Whenever a line below includes the string "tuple", show it.

Exercise material:
————

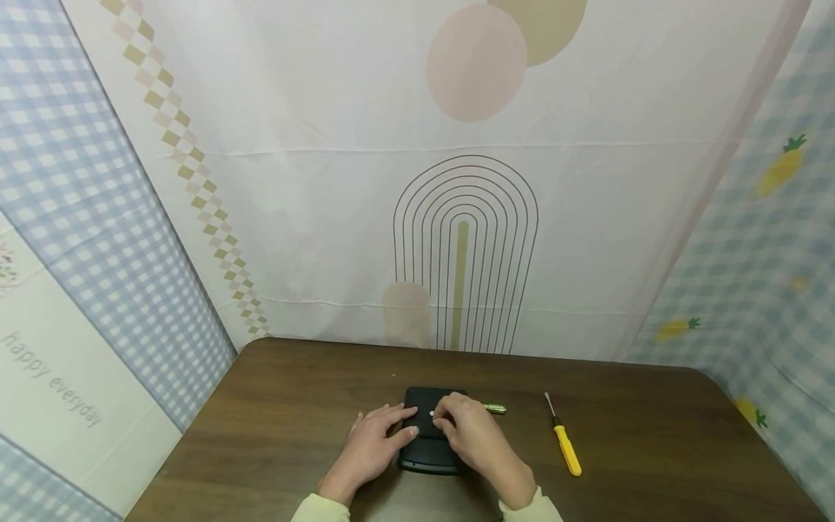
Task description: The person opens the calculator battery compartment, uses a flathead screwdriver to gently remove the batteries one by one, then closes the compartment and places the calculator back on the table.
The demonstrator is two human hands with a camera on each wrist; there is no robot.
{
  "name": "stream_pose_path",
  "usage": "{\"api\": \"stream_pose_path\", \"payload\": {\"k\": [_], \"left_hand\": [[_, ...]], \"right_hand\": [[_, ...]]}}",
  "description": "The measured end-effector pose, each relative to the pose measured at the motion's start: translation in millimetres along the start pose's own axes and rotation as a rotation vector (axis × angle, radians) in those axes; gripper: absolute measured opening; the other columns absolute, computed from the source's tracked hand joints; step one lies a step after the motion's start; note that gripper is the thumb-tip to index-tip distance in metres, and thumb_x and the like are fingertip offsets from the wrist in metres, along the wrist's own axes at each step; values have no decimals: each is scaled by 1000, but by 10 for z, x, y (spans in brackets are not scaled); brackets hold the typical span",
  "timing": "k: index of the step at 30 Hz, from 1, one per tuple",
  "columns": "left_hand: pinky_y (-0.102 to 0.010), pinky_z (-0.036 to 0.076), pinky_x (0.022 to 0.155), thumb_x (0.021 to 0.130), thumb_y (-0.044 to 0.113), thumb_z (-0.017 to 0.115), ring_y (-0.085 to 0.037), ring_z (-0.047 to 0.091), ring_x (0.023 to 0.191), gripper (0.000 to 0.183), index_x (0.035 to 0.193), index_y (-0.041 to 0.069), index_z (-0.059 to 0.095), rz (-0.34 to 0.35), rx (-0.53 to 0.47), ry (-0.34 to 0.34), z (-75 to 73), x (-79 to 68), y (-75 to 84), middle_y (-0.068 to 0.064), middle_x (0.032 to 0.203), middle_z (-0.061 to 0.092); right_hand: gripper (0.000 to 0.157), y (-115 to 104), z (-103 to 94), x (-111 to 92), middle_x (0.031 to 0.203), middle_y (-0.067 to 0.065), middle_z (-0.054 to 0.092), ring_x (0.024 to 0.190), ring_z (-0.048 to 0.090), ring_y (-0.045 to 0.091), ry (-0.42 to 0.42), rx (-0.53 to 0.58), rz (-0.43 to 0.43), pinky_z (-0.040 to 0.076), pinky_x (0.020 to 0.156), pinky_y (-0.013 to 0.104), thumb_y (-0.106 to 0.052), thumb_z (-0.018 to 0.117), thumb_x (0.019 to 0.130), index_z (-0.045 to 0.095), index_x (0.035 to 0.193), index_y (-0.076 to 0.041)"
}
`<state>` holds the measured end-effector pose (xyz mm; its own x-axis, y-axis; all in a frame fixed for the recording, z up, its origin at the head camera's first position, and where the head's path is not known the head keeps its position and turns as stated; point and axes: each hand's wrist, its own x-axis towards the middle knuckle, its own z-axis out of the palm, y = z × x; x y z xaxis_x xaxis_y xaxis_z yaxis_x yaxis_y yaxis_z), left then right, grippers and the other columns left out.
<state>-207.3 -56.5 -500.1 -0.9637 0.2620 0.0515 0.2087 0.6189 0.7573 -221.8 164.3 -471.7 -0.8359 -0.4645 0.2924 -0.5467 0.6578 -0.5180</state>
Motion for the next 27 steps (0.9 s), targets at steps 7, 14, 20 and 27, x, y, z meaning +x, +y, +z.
{"api": "stream_pose_path", "payload": {"k": [7, 14, 20, 27], "left_hand": [[-79, 13, 117, 104, 36, 68, -45, 45, 146, 42, 141, 16, 71, -7, 0, -2, 2, 3, 6, -15, 148, 62], [-79, 14, 117, 104, 37, 69, -44, 46, 146, 41, 140, 17, 72, -14, 6, 1, 12, 5, 7, -15, 148, 62], [-80, 14, 116, 104, 38, 69, -44, 46, 145, 42, 140, 17, 72, -8, 8, 2, 12, 8, 0, -15, 148, 62], [-79, 15, 116, 104, 38, 68, -44, 46, 145, 42, 140, 17, 71, -8, 16, 2, 7, 8, -13, -15, 148, 62]], "right_hand": [[6, -16, 37, 12, 90, -7, 64, 79, 63, 10, 16, -58, 23, 56, 70, 32, -6, 81, 93, 77, 92, -9], [5, -1, 78, 31, 87, -9, 60, 78, 59, 10, 36, -118, 36, 54, 68, 31, -7, 83, 92, 78, 92, -9], [7, -1, 91, 40, 87, -8, 60, 77, 57, 10, 42, -113, 72, 53, 68, 31, -7, 84, 90, 78, 90, -9], [7, -1, 98, 48, 87, -6, 60, 77, 56, 10, 37, -108, 94, 53, 68, 32, -5, 84, 91, 78, 90, -9]]}}
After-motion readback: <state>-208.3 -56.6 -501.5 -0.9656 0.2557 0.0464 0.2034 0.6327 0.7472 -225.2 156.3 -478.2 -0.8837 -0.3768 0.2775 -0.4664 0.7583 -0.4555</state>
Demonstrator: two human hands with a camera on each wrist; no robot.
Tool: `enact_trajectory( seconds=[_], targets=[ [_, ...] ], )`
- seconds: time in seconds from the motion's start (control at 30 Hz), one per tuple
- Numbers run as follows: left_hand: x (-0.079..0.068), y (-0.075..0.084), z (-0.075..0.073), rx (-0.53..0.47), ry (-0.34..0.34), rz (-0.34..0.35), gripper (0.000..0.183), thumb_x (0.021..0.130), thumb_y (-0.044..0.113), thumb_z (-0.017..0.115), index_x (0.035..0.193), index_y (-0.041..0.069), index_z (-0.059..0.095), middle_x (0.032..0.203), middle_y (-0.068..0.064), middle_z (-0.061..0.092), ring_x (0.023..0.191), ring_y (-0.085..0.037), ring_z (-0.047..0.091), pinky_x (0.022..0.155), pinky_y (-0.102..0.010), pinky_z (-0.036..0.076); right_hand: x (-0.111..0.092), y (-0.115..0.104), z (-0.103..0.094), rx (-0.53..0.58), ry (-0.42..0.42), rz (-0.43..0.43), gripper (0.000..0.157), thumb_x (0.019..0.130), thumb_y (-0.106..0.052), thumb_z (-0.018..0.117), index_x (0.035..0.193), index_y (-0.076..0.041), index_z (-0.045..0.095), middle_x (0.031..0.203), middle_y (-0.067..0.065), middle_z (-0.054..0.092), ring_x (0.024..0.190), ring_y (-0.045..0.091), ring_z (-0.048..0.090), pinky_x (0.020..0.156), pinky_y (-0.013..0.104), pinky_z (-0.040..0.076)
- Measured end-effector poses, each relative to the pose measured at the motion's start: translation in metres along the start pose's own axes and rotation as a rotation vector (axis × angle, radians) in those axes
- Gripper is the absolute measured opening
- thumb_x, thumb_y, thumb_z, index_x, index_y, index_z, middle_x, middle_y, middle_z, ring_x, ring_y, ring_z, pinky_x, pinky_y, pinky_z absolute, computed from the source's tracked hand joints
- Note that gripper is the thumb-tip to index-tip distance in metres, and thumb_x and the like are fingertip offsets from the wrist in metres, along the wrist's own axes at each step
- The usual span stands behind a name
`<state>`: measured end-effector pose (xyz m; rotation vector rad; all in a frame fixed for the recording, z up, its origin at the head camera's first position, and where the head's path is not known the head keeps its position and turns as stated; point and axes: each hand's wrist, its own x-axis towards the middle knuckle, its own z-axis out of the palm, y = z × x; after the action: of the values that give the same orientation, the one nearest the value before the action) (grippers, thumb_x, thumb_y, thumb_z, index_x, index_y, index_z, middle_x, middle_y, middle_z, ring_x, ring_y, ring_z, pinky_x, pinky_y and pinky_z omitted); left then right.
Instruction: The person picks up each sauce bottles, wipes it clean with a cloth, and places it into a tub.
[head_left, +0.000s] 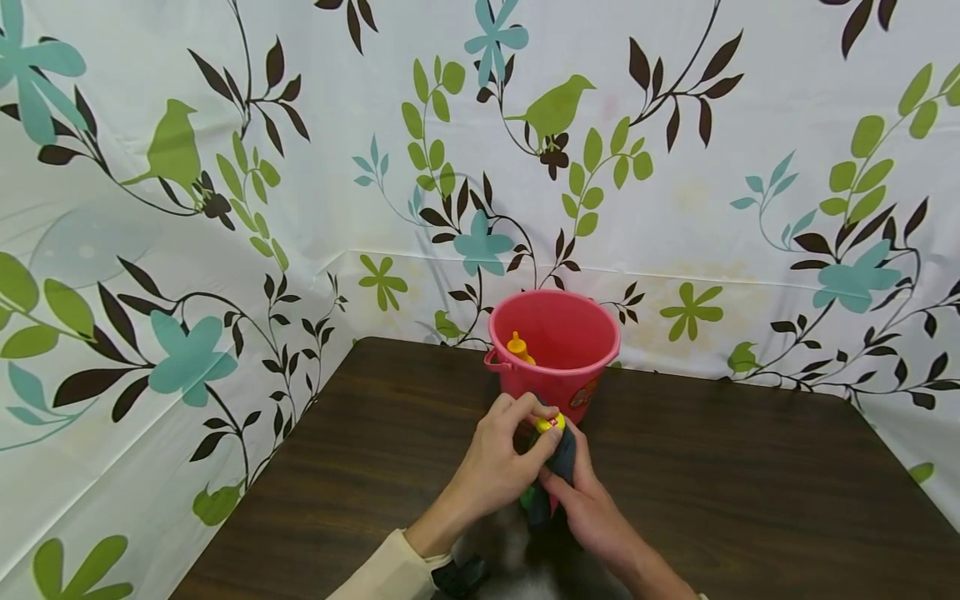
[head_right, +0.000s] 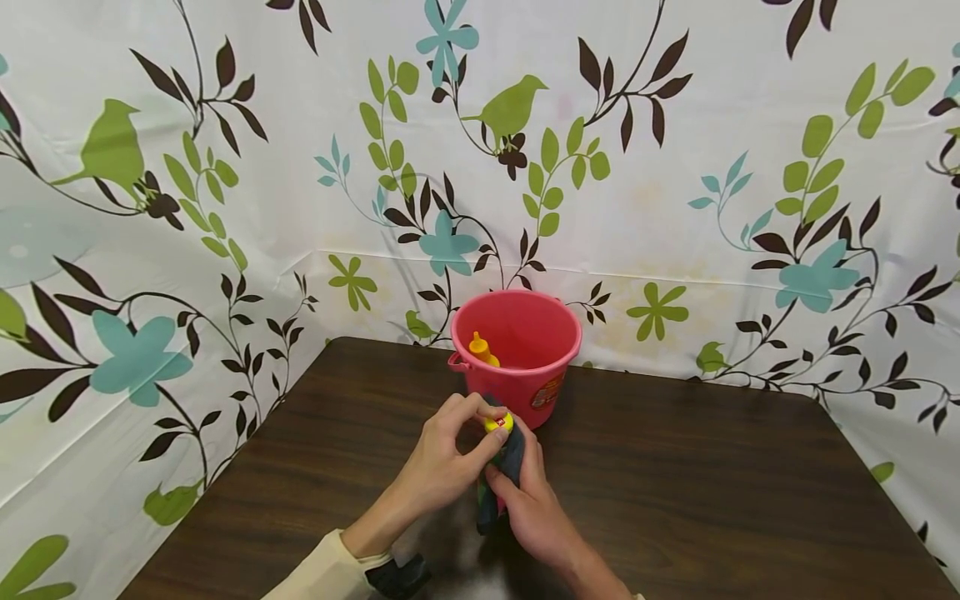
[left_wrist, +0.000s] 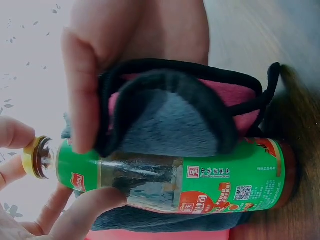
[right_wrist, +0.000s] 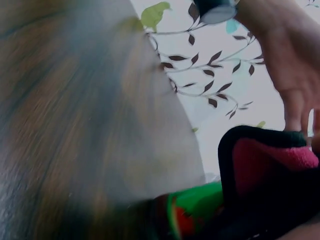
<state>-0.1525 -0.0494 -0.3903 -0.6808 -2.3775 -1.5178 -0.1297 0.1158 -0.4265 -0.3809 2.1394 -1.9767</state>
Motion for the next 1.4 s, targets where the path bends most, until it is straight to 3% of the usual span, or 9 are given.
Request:
enact_trajectory(
  seconds=[0.33,0.43,0.63,0.83,0.97,1.07,1.13,1.27,1.4],
  targets=[
    [0.0,0.0,0.0,-0.005,0.0,0.01,0.014,0.099,0.027,0.071,0.112,0.022,0.072,0.111,0.004,0.066,0.099,-0.012,0.061,0.081,-0.03,0.056,0.004,0.024,-0.024,-0.026,-0.203,0.054,0.072,0.113,-0.03,0.049,0.167,-0.025,0.002,0.172,0.013,0.018,0.154,0.035,0.028,0.115,0.025,0.036],
    [0.001,0.0,0.0,-0.003,-0.004,0.007,0.016,0.098,0.027,0.071,0.113,0.022,0.072,0.111,0.004,0.066,0.1,-0.011,0.061,0.081,-0.03,0.056,0.007,0.027,-0.032,-0.062,-0.276,0.063,0.073,0.113,-0.032,0.048,0.167,-0.025,-0.001,0.173,0.014,0.015,0.154,0.036,0.028,0.118,0.026,0.035],
    [0.001,-0.001,0.0,0.001,-0.005,0.012,0.016,0.099,0.029,0.071,0.113,0.022,0.072,0.112,0.005,0.067,0.1,-0.012,0.061,0.082,-0.033,0.056,0.01,0.033,-0.044,-0.204,-0.349,0.08,0.078,0.113,-0.034,0.049,0.168,-0.022,-0.005,0.175,0.015,0.015,0.158,0.036,0.024,0.127,0.051,0.03],
    [0.001,-0.001,0.0,0.005,-0.004,0.014,0.015,0.099,0.028,0.071,0.113,0.022,0.072,0.114,0.005,0.068,0.1,-0.011,0.059,0.083,-0.031,0.056,0.01,0.035,-0.048,-0.303,-0.391,0.03,0.082,0.113,-0.032,0.051,0.168,-0.017,-0.008,0.177,0.015,0.011,0.162,0.036,0.014,0.115,0.009,0.027],
    [0.001,0.0,0.0,0.007,-0.007,0.006,0.016,0.099,0.028,0.071,0.114,0.023,0.072,0.114,0.005,0.067,0.1,-0.011,0.058,0.082,-0.027,0.054,0.011,0.034,-0.049,-0.337,-0.396,0.024,0.083,0.112,-0.033,0.052,0.169,-0.016,-0.006,0.176,0.016,0.015,0.161,0.037,0.017,0.109,0.003,0.026],
    [0.001,-0.001,0.0,0.01,-0.008,0.004,0.016,0.099,0.029,0.07,0.114,0.023,0.072,0.115,0.005,0.067,0.1,-0.01,0.058,0.082,-0.027,0.053,0.013,0.034,-0.05,-0.371,-0.402,0.03,0.083,0.112,-0.033,0.052,0.169,-0.014,-0.005,0.175,0.015,0.02,0.16,0.036,0.021,0.116,0.012,0.03],
    [0.001,-0.001,0.0,0.016,-0.006,0.004,0.016,0.099,0.028,0.07,0.114,0.023,0.072,0.115,0.005,0.067,0.101,-0.01,0.058,0.082,-0.027,0.054,0.014,0.034,-0.051,-0.393,-0.407,0.031,0.083,0.112,-0.033,0.053,0.168,-0.013,-0.004,0.173,0.016,0.021,0.158,0.037,0.024,0.125,0.029,0.032],
    [0.001,-0.001,0.0,0.021,-0.004,0.005,0.015,0.099,0.028,0.071,0.114,0.023,0.072,0.116,0.005,0.067,0.101,-0.011,0.059,0.083,-0.03,0.056,0.014,0.035,-0.051,-0.497,-0.377,0.042,0.083,0.11,-0.033,0.055,0.169,-0.007,0.003,0.175,0.02,0.019,0.161,0.045,0.02,0.126,0.076,0.013],
    [0.0,-0.001,0.0,0.004,-0.009,0.01,0.015,0.1,0.027,0.071,0.114,0.022,0.072,0.115,0.004,0.067,0.101,-0.012,0.059,0.085,-0.031,0.057,0.012,0.039,-0.048,-0.698,-0.281,0.056,0.083,0.107,-0.034,0.062,0.168,-0.002,0.016,0.176,0.026,0.017,0.164,0.049,0.01,0.118,0.086,0.003]
  ],
)
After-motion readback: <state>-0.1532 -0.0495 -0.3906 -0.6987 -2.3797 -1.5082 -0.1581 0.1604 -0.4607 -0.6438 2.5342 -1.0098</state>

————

Solution:
  "timing": "k: index of the step at 30 Hz, from 1, one per tuple",
- seconds: time in seconds from the motion's start (control at 30 Hz), one per tuple

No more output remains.